Reading the article about the black hole hurtling through space at an unimaginable speed, birthing stars in its galactic wake took me back to that sense of childhood wonderment.

It prompted me to reflect on the extent to which we can preserve our sense of awe in an era when we are constantly surrounded, even bombarded by, ‘awe’some revelations. Could we be in danger of developing ‘awe-fatigue’ where we take for granted amazing new discoveries?

Awe is triggered when we encounter something inexplicably vast or extraordinary.

That sense alone can help us to feel connected to something larger than ourselves. It lifts us out of the mundane, makes our spirits soar and untethers our imagination.

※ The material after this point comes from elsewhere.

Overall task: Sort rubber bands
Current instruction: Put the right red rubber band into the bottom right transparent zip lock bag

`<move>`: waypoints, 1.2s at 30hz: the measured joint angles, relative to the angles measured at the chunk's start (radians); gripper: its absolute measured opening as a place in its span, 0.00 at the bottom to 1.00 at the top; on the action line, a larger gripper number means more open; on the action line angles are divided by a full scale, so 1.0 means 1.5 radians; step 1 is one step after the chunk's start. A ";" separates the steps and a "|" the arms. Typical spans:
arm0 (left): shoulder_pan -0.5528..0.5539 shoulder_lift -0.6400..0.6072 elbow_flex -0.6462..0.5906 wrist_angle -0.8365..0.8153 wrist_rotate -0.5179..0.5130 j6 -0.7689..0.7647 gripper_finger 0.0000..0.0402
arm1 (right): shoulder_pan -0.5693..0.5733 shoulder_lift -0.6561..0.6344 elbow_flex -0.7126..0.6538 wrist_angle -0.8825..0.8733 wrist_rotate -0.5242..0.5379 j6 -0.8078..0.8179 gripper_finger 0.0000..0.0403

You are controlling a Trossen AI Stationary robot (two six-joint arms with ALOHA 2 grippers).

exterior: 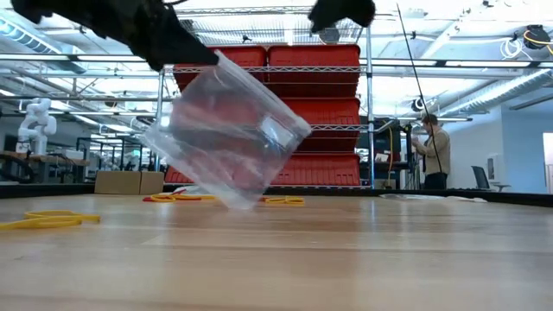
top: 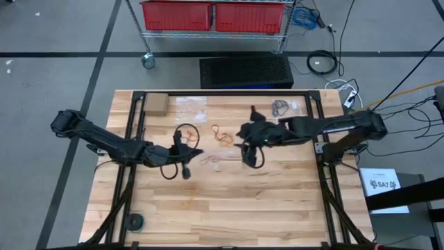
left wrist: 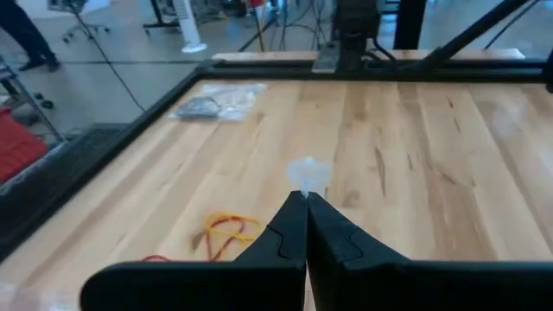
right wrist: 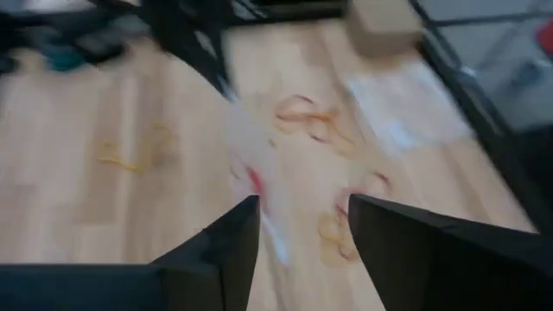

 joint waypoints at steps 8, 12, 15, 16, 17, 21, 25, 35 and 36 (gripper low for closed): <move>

It is interesting to note that research suggests that there is a positive correlation between experiencing awe and good mental health. A 2012 study published in the journal Emotion found that people who reported experiencing more awe in their daily lives also reported higher levels of well-being, greater life satisfaction and purpose, and lower levels of stress and burnout. Similarly, a study in the journal Social Psychological and Personality Science in 2017 found a correlation between the experience of awe and higher levels of compassion and empathy. So, being ‘awe-inspired’ can literally help us to feel better.

This blog is a gentle prompt to remind us to find the experiences that evoke within us a sense of awe and wonder. What does that for you? Music or poetry that moves you deeply? Nature in all its glory? Sunsets? The night skies? Whatever it is – make time for them regularly.

By cultivating a sense of awe and wonder, we improve our mental health, nurture our well-being, and develop a deeper appreciation for the world around us.